Critical Illness Insurance
摘要
Critical illness (CI) insurance has become a major component of life and health protection over the past four decades. Originally conceived as “dread disease” cover for a small number of catastrophic conditions, it has evolved into a complex product class with extensive condition lists, tiered benefits, and multiple-pay designs. The insured event in CI is usually a diagnosis defined by contract wording rather than death or occupational disability. This creates distinctive challenges for insurability, underwriting, pricing, and claims adjudication.
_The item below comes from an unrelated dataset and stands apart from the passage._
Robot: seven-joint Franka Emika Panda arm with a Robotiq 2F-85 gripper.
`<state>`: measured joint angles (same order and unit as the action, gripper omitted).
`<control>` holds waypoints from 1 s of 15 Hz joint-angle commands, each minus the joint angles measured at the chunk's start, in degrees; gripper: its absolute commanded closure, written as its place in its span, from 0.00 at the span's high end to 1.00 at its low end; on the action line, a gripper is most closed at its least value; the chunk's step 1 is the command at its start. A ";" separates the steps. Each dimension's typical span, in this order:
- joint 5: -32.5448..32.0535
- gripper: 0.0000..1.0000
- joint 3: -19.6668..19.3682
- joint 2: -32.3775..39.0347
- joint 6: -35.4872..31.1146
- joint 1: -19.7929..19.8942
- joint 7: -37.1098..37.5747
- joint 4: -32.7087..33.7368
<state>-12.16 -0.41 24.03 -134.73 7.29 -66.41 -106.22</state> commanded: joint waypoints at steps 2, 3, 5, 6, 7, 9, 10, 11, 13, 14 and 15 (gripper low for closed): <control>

Medical advances in diagnosis, screening, and treatment continuously move the goalposts, affecting incidence, severity, and public expectations of what should be covered. This chapter traces the historical development of CI, explains the principles of insurable risk as applied to diagnosis-based products, and reviews the evolution of key disease definitions such as myocardial infarction, stroke, and cancer. It discusses individual and group underwriting, the central role of clear definitions in claims, and the emerging impact of liquid biopsy, multicancer early detection, and artificial intelligence. Actuarial and risk-management considerations, including incidence trends, lapse behavior, and reinsurance, are outlined. Finally, the chapter places CI in a public health and ethical context and considers future directions for CI product design and governance at the intersection of medicine, insurance, and society.